Attorney General Henry McMaster said he and his counterparts in Alabama, Colorado, Michigan, North Dakota, Texas and Washington state - all Republicans - are jointly taking a look at the deal they've dubbed the "Nebraska compromise."
"The Nebraska compromise, which permanently exempts Nebraska from paying Medicaid costs that Texas and all other 49 states must pay, may violate the United States Constitution - as well as other provisions of federal law," Texas Attorney General Greg Abbott said.
McMaster's move comes at the request of Republican U.S. Sens. Lindsey Graham and Jim DeMint of South Carolina.
In a letter to McMaster, Graham singled out the deal to win Nebraska Sen. Ben Nelson's vote on the massive health care bill the Senate is expected to adopt Thursday. Nelson held out as fellow Democrats worked to get 60 votes to foreclose a GOP filibuster and the bill was amended to shield Nebraska from the expected $45 million annual cost tied to expanding Medicaid programs.

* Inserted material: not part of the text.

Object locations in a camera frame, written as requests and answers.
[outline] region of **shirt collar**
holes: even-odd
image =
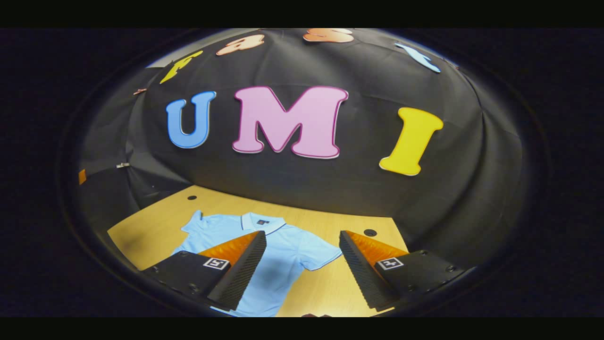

"We have serious concerns about the constitutionality of this Nebraska compromise as it results in special treatment for only one state in the nation at the expense of the other 49," Graham and DeMint wrote.
Nebraska wasn't alone in getting Medicaid breaks. Vermont, Louisiana and Massachusetts also got help with their programs.[..]
Also Tuesday, U.S. House Majority Whip Jim Clyburn, D-S.C., said Republicans need to stop complaining about deals their colleagues made.
"Rather than sitting here and carping about what Nelson got for Nebraska, I would say to my friends on the other side of the aisle: Let's get together and see what we can get for South Carolina," Clyburn said.